31 декабря. Понедельник. В последний день года невольно мысли обращаются назад и быстро пробегают через целый ряд сохранившихся в памяти впечатлений. Для меня 1873 год прошел в виде темной полосы; от него остались только грустные впечатления. Ни в один из предшествующих годов не выносил я столько неприятностей, досад и неудач. Давно уже начатая против меня интрига созрела и разразилась во всей своей гнусности. Врагам моим не удалось вполне достигнуть своей цели; они не могут считать себя победителями, но все-таки успели повредить мне в глазах государя и сделать почти невозможным мое положение в составе правительства. Видя на каждом шагу нерасположение и недоверие со стороны того, чья воля окончательно, безапелляционно решает все дела, я парализован в своей деятельности. После печального исхода бывшего в начале года секретного совещания по военным делам и с установлением нормального бюджета Военного министерства мне уже невозможно вести дело военного устройства с той самостоятельностью и энергией, с которыми вел я его до сих пор в течение более 12 лет.
Что же касается общих дел государственных, выходящих из круга военного ведомства, то в этом отношении я совершенно устранен. Всё делается под исключительным влиянием графа Шувалова, запугавшего государя ежедневными своими докладами о страшных опасностях, которым будто бы подвергаются и государство, и лично сам государь. Вся сила Шувалова опирается на это пугало. Под предлогом охранения личности государя и монархии граф Шувалов вмешивается во все дела, и по его наушничеству решаются все вопросы. Он окружил государя своими людьми; все новые назначения делаются по его указаниям. Таким образом, уже теперь в Комитете министров большинство членов действует всегда заодно с графом Шуваловым, как оркестр по знаку капельмейстера. Тимашев, граф Толстой, граф Пален, Валуев – послушные орудия графа Шувалова. Эта клика собирается для предварительного соглашения во всяком предпринимаемом деле. В заговорах ее участвуют Грейг и граф Бобринский.

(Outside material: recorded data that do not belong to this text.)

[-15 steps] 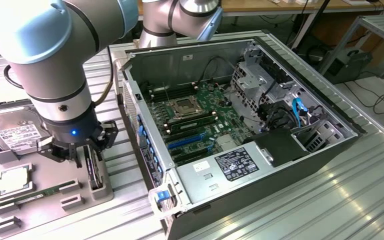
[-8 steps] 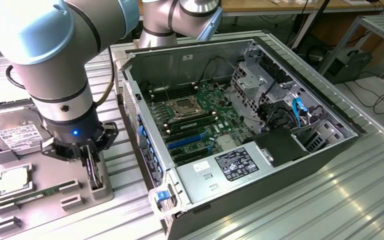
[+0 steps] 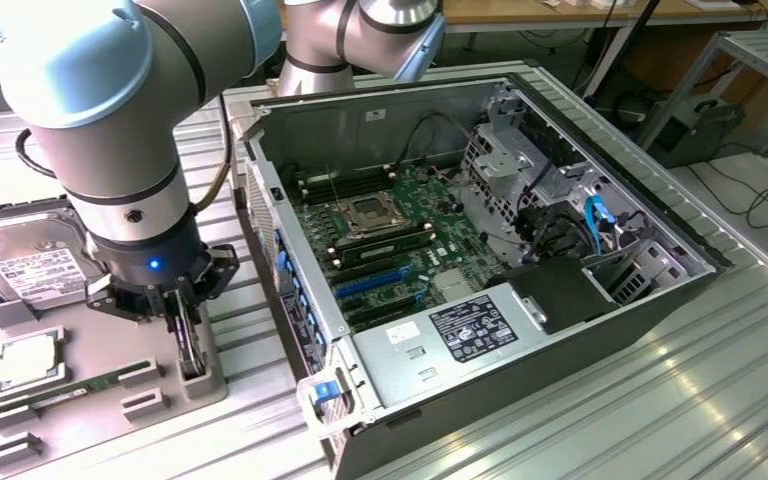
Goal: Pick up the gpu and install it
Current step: 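Pick up the gpu and move the gpu toward the slot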
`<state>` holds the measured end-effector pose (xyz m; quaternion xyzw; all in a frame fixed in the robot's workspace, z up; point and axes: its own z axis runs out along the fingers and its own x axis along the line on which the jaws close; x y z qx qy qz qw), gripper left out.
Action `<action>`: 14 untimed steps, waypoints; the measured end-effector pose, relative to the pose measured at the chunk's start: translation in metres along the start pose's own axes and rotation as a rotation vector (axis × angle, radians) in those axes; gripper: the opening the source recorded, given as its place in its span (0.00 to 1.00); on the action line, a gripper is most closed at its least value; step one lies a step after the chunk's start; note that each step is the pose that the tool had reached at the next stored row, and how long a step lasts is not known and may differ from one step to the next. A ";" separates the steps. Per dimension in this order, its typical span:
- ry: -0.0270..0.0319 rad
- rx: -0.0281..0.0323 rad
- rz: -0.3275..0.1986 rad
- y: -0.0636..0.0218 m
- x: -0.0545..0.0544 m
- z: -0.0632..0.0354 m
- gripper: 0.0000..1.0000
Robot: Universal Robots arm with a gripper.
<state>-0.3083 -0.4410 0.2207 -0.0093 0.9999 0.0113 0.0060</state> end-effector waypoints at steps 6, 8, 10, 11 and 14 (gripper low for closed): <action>0.0000 0.0000 0.000 -0.0001 0.000 0.0000 0.28; -0.0001 -0.0001 0.000 -0.0001 0.000 -0.0001 0.28; -0.0001 0.0000 0.000 -0.0001 0.000 -0.0015 0.28; 0.0001 0.0001 0.000 0.0000 0.000 -0.0030 0.28; -0.0001 0.0005 0.000 0.0001 0.000 -0.0091 0.28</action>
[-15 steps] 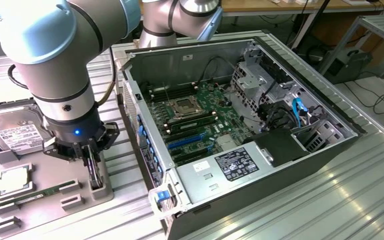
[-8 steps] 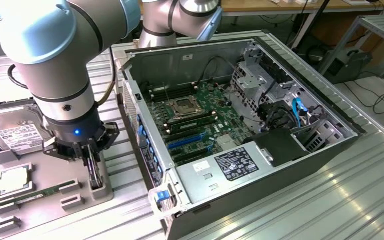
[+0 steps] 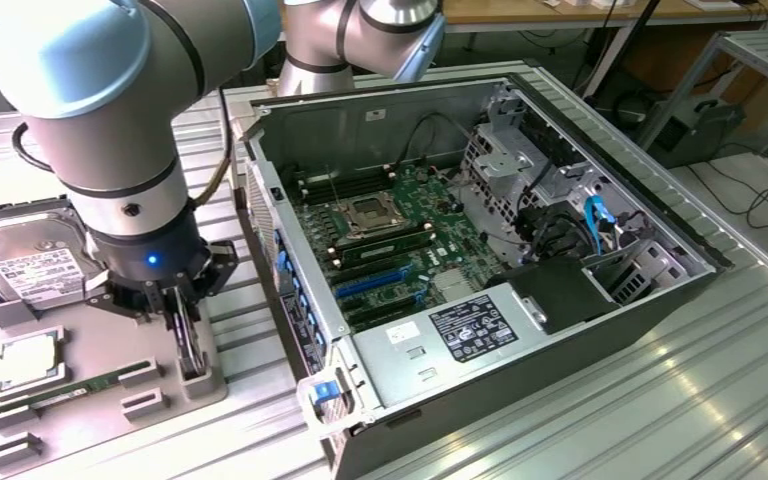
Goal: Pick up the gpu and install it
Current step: 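Pick up the gpu and move the gpu toward the slot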
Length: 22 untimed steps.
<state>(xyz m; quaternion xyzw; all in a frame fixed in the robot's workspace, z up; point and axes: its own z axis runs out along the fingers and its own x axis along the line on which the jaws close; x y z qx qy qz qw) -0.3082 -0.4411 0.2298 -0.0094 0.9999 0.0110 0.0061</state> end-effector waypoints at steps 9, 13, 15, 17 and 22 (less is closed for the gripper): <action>0.0000 0.0001 0.000 0.0007 0.000 -0.0286 0.28; 0.0001 0.0003 0.000 0.0008 0.000 -0.0350 0.28; 0.0000 0.0004 0.000 0.0008 0.000 -0.0372 0.28; 0.0000 0.0004 0.000 0.0009 -0.001 -0.0406 0.28; 0.0001 0.0003 0.000 0.0012 -0.001 -0.0552 0.28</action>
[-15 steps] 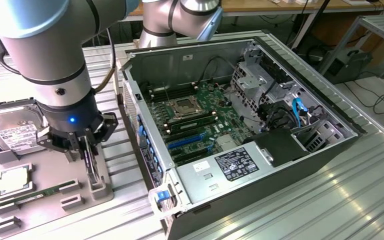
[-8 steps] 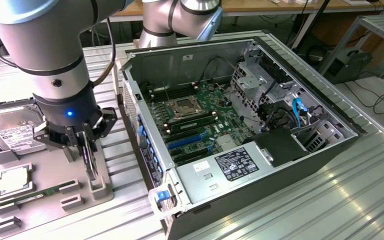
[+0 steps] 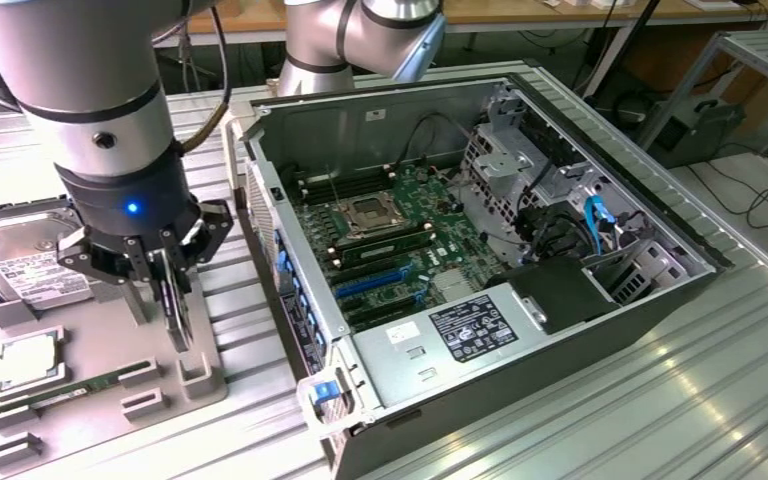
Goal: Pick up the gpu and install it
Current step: 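Pick up the gpu and move the gpu toward the slot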
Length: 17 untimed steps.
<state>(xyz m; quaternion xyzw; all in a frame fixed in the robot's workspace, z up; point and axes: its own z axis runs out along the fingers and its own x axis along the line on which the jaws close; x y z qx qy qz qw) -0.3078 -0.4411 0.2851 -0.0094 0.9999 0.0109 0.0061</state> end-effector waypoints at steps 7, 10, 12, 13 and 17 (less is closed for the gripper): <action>0.0001 0.0001 0.000 0.0004 -0.001 -0.0192 0.28; 0.0001 0.0000 0.000 0.0005 -0.001 -0.0235 0.28; 0.0002 0.0001 0.000 0.0005 -0.001 -0.0267 0.28; 0.0000 -0.0002 0.000 0.0006 -0.001 -0.0267 0.28; 0.0002 0.0000 0.000 0.0005 -0.002 -0.0269 0.28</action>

Министр финансов Рейтерн хотя и стоит более независимо, избегает, однако же, столкновений с всесильной шайкой и часто делает ей уступки, не совсем честные. Еще менее осмеливаются перечить Набоков и князь Урусов: у этих людей нет и капли того мужества, которое называется courage civique[15]. Абаза искусно лавирует, пользуясь своим нейтральным положением. Более всех мог бы держаться самостоятельно князь Горчаков по своему положению в свете и пред государем и по значению, приобретенному его именем в Европе; но он вовсе устраняется от дел внутренней политики, а подчас его аристократические инстинкты сближают его с ратоборцами обскурантизма и помещичьего режима.
Наконец, для полноты счета, надобно добавить графа Александра Владимировича Адлерберга и адмирала Николая Карловича Краббе. Первый вполне сочувствует аристократической партии и, быть может, готов бы был пойти гораздо далее шуваловских идеалов; но он прежде всего человек придворный, притом апатичен и лично не любит Шувалова, а потому не станет в ряды его шайки, хотя часто помогает ей, пользуясь своим исключительным положением в семейном кругу царского дома. Что же касается адмирала Краббе, то его едва ли можно считать в числе министров: принятая им на себя шутовская роль и эротические его разговоры ставят его вне всякого участия в серьезных делах государственных.
Вот та среда, в которой обречен я действовать. Есть ли возможность одному бороться против целой могущественной шайки? Какое поразительное и прискорбное сравнение с той обстановкой, при которой вступил я в состав высшего правительства 13 лет тому назад! Тогда всё стремилось вперед; теперь всё тянет назад. Тогда государь сочувствовал прогрессу, сам двигал вперед; теперь он потерял доверие ко всему, им же созданному, ко всему, окружающему его, даже к себе самому. При таком положении дел возможно ли мне одному устоять на обломках кораблекрушения и не будет ли извинительно, если я решусь сложить с себя оружие?.. Один в поле не воин.
Под влиянием этих грустных размышлений заканчиваю год с тоской в сердце. Невесело встречаю и наступающий 1874 год.
1874 год
1 января. Вторник. По заведенному порядку отправляясь в 10 часов утра к докладу в Зимний дворец, я взял с собою целый чемодан с подробным отчетом по Военному министерству за 1872 год и с планами крепостей. Краткого же отчета или обзора деятельности министерства за истекший год, обыкновенно представляемого мною в первый же день каждого года, на этот раз не было. Хотя государь и заметил это, однако же не спросил, почему нет означенного отчета, который двенадцать лет сряду представлялся мною аккуратно и на который всегда обращалось особенное внимание его величества.